U.S. President Joe Biden will be in Pittsburgh today to announce a massive new jobs and infrastructure plan worth as much as US$4 trillion over the next eight to 10 years, potentially paid for with tax hikes of up to $3 trillion on corporations and the country’s highest income earners.
Biden “is set to announce the first phase of the package” later today, “kicking off a legislative battle that could help decide which party controls both the House and the Senate after the 2022 mid-terms,” the Washington Post reports. “The undertaking will mark the first major test of the Biden administration’s ability to shepherd a traditional legislative spending package through a Congress narrowly held by Democrats—while presenting the administration with an enormous political challenge in persuading lawmakers to pass a package that would represent the largest tax hike in generations.”
The plan is expected to include a $2.25-trillion infrastructure package that allots $300 billion for affordable housing infrastructure, $300 billion for domestic manufacturing, and $100 billion to rebuild the country’s electricity grid, the Post adds—all priorities on the road to rapid decarbonization.
A Royal Bank of Canada report this week concludes that Biden’s infrastructure plan will mean export opportunities for Canada in electric vehicles and other clean technologies. But the bank, with its continuing, epic commitment to fossil fuel investment since the Paris Agreement, still sees the country primarily as a purveyor of products like crude oil and petroleum products that “rank low on the complexity scale,” the Toronto Star reports.

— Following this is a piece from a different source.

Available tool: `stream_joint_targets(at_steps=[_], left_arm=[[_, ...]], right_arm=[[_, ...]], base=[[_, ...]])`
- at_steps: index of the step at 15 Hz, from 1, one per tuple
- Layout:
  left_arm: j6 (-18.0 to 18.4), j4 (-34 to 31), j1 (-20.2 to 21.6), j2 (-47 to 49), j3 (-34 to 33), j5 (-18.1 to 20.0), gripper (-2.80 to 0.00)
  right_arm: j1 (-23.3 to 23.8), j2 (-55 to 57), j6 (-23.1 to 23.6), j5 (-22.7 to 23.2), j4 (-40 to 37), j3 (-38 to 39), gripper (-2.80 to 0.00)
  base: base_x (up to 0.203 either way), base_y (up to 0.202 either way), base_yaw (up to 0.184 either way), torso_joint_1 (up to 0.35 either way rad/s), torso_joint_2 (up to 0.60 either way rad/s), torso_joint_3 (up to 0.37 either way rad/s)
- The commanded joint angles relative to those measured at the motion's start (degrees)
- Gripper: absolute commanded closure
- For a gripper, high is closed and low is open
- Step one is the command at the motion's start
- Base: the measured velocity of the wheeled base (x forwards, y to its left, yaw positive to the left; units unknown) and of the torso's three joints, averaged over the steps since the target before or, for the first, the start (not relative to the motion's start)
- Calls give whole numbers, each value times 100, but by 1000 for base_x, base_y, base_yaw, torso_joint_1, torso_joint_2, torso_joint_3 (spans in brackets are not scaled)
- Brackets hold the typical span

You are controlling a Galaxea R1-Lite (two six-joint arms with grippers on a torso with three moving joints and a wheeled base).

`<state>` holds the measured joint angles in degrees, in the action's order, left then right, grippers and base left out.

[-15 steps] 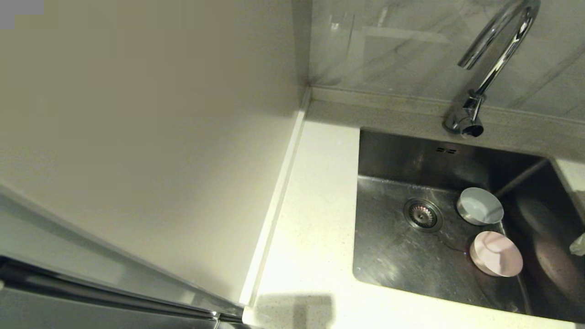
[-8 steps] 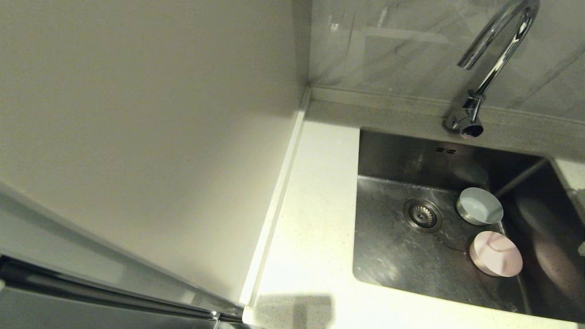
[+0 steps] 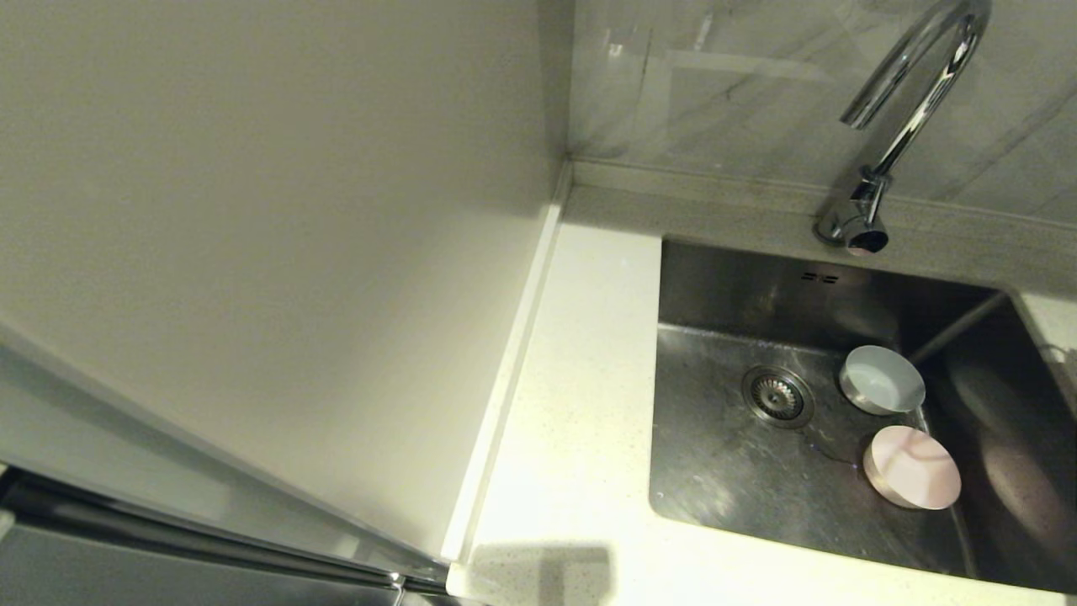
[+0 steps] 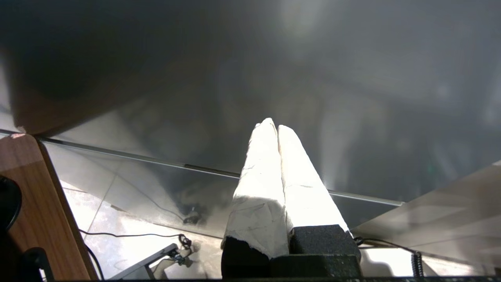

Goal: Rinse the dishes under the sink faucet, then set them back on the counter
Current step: Put a bowl into the sink

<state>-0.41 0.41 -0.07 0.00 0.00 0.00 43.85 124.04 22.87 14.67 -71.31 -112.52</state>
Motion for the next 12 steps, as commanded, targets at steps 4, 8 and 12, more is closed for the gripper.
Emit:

The two Post stories, along with news reports from other outlets, carry a range of estimates for the size of the Biden spending package and the duration of the overall program. Bloomberg Green has labour and environmental groups urging Biden to push through to the $4-trillion threshold, while “a growing chorus of Democratic lawmakers and progressive groups band together to push Biden to spend more on fighting climate change as part of his ‘Build Back Better’ initiative.” That includes a call from Sen. Ed Markey (D-MA) and Rep. Debbie Dingell (D-MI) for a $1-trillion-per-year program to cut pollution in half by 2030.
“We have a chance to truly in this moment build back better—and greener—than ever before,” Markey said. “We have a chance to lay out our economic vision for the next generation while repairing historic injustices done to front-line communities and communities of colour.”

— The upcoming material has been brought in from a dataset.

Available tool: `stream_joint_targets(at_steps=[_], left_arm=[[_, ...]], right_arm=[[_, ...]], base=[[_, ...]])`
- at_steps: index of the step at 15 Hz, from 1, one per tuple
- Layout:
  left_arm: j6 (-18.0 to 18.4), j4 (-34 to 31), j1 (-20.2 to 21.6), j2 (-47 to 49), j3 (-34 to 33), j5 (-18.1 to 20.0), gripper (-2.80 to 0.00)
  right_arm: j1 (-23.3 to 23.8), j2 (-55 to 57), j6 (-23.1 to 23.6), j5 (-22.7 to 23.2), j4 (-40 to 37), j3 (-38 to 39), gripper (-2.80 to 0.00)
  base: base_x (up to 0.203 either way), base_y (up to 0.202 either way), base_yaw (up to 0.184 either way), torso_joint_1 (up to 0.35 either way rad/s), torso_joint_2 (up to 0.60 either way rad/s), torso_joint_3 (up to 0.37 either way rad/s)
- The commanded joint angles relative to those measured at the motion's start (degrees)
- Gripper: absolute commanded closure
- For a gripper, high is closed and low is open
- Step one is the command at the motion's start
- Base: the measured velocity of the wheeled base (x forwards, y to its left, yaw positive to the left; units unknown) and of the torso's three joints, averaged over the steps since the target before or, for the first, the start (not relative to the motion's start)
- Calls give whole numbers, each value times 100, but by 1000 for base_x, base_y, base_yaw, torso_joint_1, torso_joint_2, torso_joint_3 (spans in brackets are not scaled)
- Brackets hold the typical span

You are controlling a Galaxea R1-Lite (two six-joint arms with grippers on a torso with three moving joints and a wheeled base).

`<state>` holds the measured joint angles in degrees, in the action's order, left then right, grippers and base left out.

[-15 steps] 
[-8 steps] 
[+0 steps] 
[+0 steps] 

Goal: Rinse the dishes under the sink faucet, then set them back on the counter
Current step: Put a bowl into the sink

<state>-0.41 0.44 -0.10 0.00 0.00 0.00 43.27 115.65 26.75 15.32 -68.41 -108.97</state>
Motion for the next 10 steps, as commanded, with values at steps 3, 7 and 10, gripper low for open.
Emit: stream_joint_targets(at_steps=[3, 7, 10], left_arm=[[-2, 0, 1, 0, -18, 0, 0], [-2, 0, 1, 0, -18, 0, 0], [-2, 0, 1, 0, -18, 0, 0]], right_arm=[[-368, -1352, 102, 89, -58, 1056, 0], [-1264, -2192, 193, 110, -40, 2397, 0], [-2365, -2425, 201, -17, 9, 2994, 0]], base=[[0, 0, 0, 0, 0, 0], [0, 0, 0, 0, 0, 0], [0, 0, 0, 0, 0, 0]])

If it flies, “Biden’s package would mark the largest spending bill in sheer dollars in the nation’s history,” the Post states. “But as a percentage of gross domestic product on a yearly basis, the overall 10-year package is actually much smaller than other major economic packages,” including the economic stimulus the U.S. has rolled out in response to the COVID-19 pandemic.
While White House officials are preparing for a longer, more complicated set of negotiations with Congress than they went through with their recent $1.9-trillion pandemic relief package, news reports over the last couple of weeks have stressed that they’re determined to avoid a more cautious, incremental approach that is now seen as a largely missed opportunity during the Obama presidency.

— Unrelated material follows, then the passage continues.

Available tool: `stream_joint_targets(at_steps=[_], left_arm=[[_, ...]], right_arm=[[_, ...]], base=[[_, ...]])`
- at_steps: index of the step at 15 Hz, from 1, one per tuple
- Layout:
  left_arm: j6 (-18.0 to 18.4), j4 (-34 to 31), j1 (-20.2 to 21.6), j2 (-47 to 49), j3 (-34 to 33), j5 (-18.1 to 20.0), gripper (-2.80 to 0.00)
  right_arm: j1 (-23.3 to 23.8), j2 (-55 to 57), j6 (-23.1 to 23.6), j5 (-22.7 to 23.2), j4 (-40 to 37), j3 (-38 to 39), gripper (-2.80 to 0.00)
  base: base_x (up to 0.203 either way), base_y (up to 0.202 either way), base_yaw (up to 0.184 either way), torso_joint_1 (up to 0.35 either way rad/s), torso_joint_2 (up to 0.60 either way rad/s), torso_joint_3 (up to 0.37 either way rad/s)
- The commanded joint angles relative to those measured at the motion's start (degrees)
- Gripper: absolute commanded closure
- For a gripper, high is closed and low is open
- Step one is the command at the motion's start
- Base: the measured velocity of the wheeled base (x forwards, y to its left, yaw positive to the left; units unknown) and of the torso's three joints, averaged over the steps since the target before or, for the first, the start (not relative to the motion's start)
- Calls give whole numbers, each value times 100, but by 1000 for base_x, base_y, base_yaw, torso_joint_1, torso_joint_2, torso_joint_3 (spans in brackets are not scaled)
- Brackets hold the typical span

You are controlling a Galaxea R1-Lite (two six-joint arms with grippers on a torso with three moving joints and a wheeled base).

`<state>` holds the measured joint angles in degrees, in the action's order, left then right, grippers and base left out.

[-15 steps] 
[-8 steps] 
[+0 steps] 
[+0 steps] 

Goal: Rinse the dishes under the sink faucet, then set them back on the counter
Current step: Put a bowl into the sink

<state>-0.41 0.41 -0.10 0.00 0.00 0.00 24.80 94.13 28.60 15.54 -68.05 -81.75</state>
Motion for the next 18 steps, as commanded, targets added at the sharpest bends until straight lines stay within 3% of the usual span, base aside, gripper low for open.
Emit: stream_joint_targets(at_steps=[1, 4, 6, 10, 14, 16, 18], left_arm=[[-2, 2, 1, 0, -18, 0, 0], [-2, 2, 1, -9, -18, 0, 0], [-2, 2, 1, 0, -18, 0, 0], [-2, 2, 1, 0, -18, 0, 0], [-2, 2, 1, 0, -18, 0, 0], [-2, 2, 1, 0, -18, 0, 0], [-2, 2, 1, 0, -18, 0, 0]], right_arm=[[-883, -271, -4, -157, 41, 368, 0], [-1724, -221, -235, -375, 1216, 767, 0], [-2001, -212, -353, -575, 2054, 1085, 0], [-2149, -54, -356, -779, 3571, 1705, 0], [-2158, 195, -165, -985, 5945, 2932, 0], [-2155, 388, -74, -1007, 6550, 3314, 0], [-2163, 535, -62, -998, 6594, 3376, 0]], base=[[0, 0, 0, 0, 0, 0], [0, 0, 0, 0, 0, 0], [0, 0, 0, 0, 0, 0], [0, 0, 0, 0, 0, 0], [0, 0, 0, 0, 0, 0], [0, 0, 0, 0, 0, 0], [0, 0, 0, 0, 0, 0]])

“The president has a plan to fix our infrastructure and a plan to pay for it,” said White House press secretary Jen Psaki. “But we certainly expect to have the discussion with members of Congress, as we move forward, about areas where they agree, where they disagree, where they would like to see greater emphasis or not.”
Administration officials “are sending signals that the White House will listen to suggestions and criticism alike from both parties and that significant changes could occur during the legislative process,” The Associated Press writes. “At the same time, congressional leaders are preparing a go-it-alone strategy, much as was done in the virus aid package, in case Congress hits a wall of GOP opposition.”
“If they share a goal of building our infrastructure for the future, but don’t like the way he’s going to propose to pay for it, we’re happy to look at their proposals,” Psaki said. “If they don’t want to pay for it, I guess they can propose that, too. Maybe they don’t support infrastructure spending.”
AP adds that “the physical infrastructure part of the package is not just about updating roads, bridges, rail, public transit, and airports. It also is expected to include broadband, electric vehicle charging stations, and investments in clean energy and domestic manufacturing, making it far more expansive than what Republicans usually discuss.”